After a decade of serving as chief operating officer and part of the executive board of Rohde & Schwarz, Peter Riedel (pictured below) is retiring from the company, citing personal reasons. Riedel, who took the COO role in 2014, will maintain a role as an advisor to the company.

“After nearly 36 years at Rohde & Schwarz, I have decided that now is the time to take a different direction professionally,” Riedel said. “I look back at my time with Rohde & Schwarz with pride and gratefulness, a time in which we advanced the company together and prepared it for the future. I wish my colleagues across the world all the best for the future.”

The R&S executive board now consists of President and CEO Christian Leicher and Andreas Pauly, who was appointed president and CTO in the fall of 2023. Pauly is temporarily taking on the COO tasks as well.

“Peter Riedel played a key role in the highly successful development of Rohde & Schwarz over the past decades.

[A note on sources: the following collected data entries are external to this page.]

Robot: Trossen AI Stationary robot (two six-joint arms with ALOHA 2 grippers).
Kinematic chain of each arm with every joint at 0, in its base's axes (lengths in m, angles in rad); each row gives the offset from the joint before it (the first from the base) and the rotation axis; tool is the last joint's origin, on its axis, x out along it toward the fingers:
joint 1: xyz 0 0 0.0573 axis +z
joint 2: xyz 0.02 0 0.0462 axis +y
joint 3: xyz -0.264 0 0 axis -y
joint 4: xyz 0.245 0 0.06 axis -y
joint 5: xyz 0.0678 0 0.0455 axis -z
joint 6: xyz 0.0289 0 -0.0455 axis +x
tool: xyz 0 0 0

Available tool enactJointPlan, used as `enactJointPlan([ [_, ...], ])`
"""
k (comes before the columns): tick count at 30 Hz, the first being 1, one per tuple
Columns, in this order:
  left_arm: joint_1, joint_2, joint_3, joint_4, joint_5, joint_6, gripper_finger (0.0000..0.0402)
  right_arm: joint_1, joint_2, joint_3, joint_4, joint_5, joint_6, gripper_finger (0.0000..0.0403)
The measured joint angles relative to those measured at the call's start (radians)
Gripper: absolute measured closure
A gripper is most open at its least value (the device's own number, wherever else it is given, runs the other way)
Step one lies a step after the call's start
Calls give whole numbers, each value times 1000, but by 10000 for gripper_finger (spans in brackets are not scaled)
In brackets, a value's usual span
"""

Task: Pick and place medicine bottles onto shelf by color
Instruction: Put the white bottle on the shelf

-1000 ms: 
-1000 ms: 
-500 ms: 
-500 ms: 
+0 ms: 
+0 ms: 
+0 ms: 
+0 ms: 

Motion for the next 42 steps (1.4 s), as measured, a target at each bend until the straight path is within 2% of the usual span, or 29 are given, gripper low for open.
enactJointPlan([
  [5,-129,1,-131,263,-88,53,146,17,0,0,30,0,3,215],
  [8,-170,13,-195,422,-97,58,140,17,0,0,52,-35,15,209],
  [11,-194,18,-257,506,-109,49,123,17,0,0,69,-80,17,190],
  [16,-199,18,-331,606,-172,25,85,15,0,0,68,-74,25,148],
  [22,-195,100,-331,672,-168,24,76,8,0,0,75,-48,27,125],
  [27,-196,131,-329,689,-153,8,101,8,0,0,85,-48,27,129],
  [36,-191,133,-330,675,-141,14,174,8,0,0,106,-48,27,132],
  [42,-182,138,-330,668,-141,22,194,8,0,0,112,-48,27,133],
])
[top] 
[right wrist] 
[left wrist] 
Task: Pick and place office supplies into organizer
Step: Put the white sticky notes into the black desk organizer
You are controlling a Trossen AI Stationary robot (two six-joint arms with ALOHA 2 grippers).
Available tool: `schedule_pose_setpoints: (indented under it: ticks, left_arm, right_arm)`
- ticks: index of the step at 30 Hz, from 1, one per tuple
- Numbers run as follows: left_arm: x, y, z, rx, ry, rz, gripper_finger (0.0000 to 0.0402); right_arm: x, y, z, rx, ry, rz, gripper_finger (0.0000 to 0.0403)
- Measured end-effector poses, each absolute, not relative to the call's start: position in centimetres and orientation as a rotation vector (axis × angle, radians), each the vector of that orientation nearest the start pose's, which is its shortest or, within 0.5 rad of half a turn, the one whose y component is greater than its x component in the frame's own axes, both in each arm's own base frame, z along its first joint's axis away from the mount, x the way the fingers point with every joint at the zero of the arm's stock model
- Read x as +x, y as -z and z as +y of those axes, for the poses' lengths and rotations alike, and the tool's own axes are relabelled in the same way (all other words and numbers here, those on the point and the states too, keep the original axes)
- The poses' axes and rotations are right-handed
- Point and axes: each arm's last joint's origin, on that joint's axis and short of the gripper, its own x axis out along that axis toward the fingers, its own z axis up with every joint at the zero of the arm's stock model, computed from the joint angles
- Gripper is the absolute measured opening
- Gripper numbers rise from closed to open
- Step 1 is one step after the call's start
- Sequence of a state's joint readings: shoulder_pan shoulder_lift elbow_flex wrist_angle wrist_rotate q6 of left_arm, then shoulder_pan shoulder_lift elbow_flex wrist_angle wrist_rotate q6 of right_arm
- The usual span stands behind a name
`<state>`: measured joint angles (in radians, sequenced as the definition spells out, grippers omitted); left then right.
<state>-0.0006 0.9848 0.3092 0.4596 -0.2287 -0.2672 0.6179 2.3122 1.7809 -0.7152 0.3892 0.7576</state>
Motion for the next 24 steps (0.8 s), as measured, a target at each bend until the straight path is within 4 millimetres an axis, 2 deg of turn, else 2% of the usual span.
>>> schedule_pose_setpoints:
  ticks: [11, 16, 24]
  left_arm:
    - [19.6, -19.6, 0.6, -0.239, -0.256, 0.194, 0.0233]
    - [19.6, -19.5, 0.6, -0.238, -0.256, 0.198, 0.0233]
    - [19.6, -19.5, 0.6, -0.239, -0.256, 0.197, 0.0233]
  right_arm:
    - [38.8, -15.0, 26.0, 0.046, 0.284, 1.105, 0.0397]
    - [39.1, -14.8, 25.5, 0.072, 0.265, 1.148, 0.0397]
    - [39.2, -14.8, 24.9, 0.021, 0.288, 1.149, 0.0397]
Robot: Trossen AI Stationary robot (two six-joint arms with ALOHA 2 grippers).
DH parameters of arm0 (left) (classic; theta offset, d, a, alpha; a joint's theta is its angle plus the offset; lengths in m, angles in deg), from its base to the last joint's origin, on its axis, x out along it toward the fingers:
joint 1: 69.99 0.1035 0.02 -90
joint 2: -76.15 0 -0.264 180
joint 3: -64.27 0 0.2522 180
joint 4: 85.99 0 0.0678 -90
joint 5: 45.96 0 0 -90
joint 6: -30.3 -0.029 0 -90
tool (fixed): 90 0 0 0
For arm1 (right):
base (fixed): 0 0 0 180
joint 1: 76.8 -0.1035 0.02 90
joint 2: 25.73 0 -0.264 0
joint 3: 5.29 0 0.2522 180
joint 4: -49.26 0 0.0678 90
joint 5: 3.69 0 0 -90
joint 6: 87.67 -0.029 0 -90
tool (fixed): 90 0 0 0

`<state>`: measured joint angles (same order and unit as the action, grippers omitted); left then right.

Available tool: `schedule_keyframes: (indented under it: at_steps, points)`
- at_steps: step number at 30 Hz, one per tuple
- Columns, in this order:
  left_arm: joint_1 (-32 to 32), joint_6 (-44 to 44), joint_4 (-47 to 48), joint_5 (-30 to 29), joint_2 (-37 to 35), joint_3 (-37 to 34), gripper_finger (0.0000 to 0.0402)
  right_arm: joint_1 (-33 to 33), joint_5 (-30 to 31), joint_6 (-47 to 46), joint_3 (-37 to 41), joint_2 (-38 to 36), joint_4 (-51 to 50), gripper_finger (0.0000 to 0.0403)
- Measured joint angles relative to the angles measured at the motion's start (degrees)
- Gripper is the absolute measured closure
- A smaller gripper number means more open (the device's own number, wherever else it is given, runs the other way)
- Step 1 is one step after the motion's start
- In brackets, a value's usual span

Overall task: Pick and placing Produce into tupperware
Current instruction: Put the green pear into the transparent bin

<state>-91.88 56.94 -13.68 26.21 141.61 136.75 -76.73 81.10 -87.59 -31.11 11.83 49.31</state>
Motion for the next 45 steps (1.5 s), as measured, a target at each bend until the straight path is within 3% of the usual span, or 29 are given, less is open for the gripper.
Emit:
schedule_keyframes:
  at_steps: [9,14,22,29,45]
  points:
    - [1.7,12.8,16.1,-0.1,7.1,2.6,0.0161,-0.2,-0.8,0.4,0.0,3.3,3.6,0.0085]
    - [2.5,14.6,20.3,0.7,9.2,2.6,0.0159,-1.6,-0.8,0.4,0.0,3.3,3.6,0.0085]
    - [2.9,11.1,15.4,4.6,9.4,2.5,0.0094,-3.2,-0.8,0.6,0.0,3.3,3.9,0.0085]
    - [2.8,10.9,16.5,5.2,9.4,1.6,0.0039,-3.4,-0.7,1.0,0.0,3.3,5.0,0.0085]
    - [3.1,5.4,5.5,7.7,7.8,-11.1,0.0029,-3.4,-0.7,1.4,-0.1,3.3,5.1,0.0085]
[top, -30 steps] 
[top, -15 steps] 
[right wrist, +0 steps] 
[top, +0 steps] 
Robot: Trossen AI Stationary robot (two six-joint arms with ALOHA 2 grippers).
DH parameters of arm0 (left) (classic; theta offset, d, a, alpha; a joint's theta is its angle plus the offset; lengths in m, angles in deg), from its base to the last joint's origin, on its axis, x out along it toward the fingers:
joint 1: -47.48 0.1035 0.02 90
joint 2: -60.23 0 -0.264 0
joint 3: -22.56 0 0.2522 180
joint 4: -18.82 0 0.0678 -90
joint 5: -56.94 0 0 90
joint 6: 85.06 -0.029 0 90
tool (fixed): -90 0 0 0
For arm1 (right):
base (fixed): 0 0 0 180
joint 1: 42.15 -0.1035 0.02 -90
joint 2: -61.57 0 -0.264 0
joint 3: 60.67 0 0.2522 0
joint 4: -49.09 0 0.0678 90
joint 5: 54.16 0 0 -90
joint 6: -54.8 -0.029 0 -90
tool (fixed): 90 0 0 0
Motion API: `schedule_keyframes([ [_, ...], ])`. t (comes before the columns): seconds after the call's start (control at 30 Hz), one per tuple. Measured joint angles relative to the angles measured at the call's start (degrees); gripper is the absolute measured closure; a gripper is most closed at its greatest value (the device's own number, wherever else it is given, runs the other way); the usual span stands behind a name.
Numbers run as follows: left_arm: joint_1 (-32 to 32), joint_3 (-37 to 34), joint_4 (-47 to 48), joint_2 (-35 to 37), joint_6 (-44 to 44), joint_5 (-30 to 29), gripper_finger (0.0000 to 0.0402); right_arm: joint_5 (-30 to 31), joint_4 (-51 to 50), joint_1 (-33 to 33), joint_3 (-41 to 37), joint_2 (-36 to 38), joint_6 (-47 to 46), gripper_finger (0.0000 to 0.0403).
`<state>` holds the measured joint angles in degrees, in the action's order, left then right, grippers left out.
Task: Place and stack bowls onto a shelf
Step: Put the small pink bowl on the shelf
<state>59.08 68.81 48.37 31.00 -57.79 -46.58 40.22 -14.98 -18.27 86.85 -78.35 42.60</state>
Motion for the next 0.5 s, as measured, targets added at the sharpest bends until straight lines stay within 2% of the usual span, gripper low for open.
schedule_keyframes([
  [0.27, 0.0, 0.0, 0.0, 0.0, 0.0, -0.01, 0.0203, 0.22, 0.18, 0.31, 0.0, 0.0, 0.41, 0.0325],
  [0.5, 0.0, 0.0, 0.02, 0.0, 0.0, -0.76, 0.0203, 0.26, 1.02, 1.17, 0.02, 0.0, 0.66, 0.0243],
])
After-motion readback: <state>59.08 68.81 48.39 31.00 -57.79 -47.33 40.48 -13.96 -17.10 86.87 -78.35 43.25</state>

He very positively shaped numerous aspects of our company. We thank him for his many decades of outstanding and successful commitment to Rohde & Schwarz and wish him lots of continued success in his career,” said Leicher.

In other test news:

Emerson reported sales up 11% year-on-year to nearly $11.4 billion for the second quarter.

President and CEO Lal Karsanbhai called the company’s performance “strong” and noted that Emerson saw solid growth in orders and that profitabiltiy and cash flow exceeded expectations.

Emerson’s Software and Control segment, which includes National Instruments (NI), reported nearly $1.4 billion in sales, with an underlying growth rate of 7%, the company reported. Its Intelligent Devices segment reported net sales for the second quarter of nearly $3 billion, up slightly from the same time a year ago.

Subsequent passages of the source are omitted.